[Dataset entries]
________________________________________
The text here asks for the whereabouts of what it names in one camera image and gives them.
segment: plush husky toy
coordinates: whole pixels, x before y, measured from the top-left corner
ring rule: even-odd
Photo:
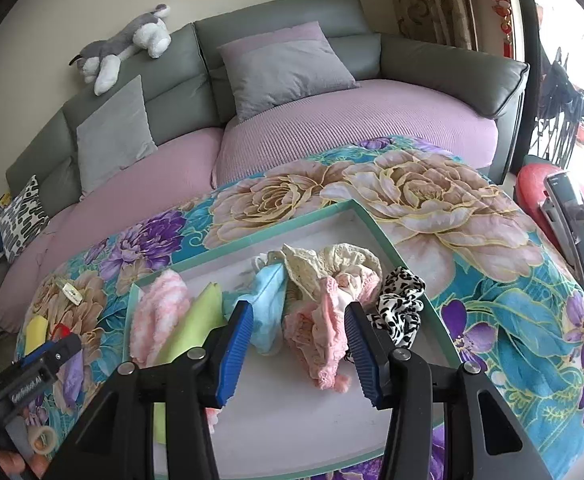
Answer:
[[[159,57],[169,46],[171,37],[161,18],[169,14],[169,6],[159,4],[152,12],[145,12],[129,22],[123,30],[108,40],[92,41],[70,61],[85,78],[94,81],[94,93],[101,95],[114,86],[121,61],[142,48],[152,58]]]

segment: gray leather sofa
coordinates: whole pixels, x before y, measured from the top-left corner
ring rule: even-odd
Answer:
[[[359,0],[277,0],[188,23],[171,34],[171,45],[159,59],[152,60],[141,52],[124,61],[118,82],[110,91],[95,96],[87,86],[62,106],[8,168],[6,178],[12,195],[36,174],[50,217],[79,202],[76,128],[138,74],[142,76],[150,131],[159,147],[201,128],[223,127],[235,115],[235,107],[217,47],[311,21],[319,22],[335,53],[357,80],[387,78],[424,86],[449,94],[479,115],[494,119],[498,128],[496,155],[491,166],[481,170],[496,183],[502,182],[516,140],[526,64],[375,33],[367,25]],[[0,268],[0,283],[6,272],[5,266]],[[9,280],[8,272],[5,283]]]

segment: pink fuzzy cloth
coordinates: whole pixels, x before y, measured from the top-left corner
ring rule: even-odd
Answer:
[[[322,278],[319,283],[320,304],[297,302],[294,311],[285,316],[283,336],[318,388],[345,393],[351,379],[338,372],[339,361],[347,350],[345,307],[352,301],[368,303],[379,277],[368,276],[357,298],[339,288],[339,282],[332,276]]]
[[[130,357],[139,366],[153,366],[161,347],[189,310],[187,285],[173,270],[165,270],[139,301],[130,329]]]

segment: floral blanket
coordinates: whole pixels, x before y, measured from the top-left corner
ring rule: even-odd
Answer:
[[[427,284],[460,357],[478,363],[555,479],[584,452],[584,295],[562,257],[498,187],[448,152],[406,137],[366,140],[256,174],[100,241],[40,284],[28,311],[83,341],[76,405],[60,380],[34,412],[61,440],[122,358],[131,283],[276,222],[355,199]],[[54,275],[83,293],[69,303]],[[24,348],[24,331],[18,355]],[[435,431],[432,476],[441,478]],[[379,459],[326,476],[377,478]]]

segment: light green cloth
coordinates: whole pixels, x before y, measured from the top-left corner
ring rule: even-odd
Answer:
[[[218,283],[208,284],[169,335],[156,358],[156,365],[171,363],[190,348],[203,346],[212,330],[225,325],[221,305],[221,287]],[[163,402],[154,404],[154,438],[161,444],[166,443]]]

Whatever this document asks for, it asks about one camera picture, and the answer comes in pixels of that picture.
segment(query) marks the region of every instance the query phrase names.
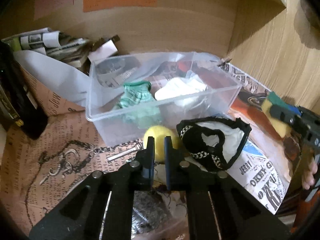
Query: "metal screw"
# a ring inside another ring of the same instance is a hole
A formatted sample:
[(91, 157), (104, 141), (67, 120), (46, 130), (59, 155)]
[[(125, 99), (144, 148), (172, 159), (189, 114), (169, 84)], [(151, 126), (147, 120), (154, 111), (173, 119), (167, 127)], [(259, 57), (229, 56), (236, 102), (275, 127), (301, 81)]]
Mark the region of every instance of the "metal screw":
[(187, 168), (190, 166), (190, 163), (187, 161), (181, 161), (179, 164), (180, 164), (180, 167), (182, 168)]
[(92, 177), (94, 177), (95, 179), (97, 179), (97, 178), (100, 178), (102, 174), (103, 174), (102, 171), (94, 171), (94, 172), (92, 173)]
[(225, 171), (218, 171), (217, 175), (219, 178), (225, 179), (226, 177), (228, 177), (228, 173), (226, 173)]
[(132, 161), (129, 163), (129, 165), (133, 168), (139, 167), (140, 166), (140, 162), (138, 161)]

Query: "metal bolt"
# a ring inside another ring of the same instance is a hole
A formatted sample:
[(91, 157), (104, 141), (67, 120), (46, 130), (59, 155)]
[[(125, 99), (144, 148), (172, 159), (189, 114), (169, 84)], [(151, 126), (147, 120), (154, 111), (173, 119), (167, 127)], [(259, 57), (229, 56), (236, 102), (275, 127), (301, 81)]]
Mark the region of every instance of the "metal bolt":
[(94, 171), (94, 172), (92, 173), (92, 177), (94, 177), (95, 179), (97, 179), (97, 178), (100, 178), (102, 174), (103, 174), (102, 171)]
[(182, 168), (187, 168), (190, 166), (190, 163), (187, 161), (181, 161), (179, 164), (180, 164), (180, 167)]
[(140, 162), (138, 161), (132, 161), (129, 163), (129, 165), (133, 168), (139, 167), (140, 166)]
[(225, 179), (226, 177), (228, 177), (228, 173), (226, 173), (225, 171), (218, 171), (217, 175), (219, 178)]
________________________________________
[TASK DIRECTIONS] The answer is every line in the data where the word "names" appears.

[OUTPUT OF THE EXERCISE]
The text here asks for the whereabouts of what it names in one camera image and gives them.
segment(query) marks the region of every instance the query phrase names.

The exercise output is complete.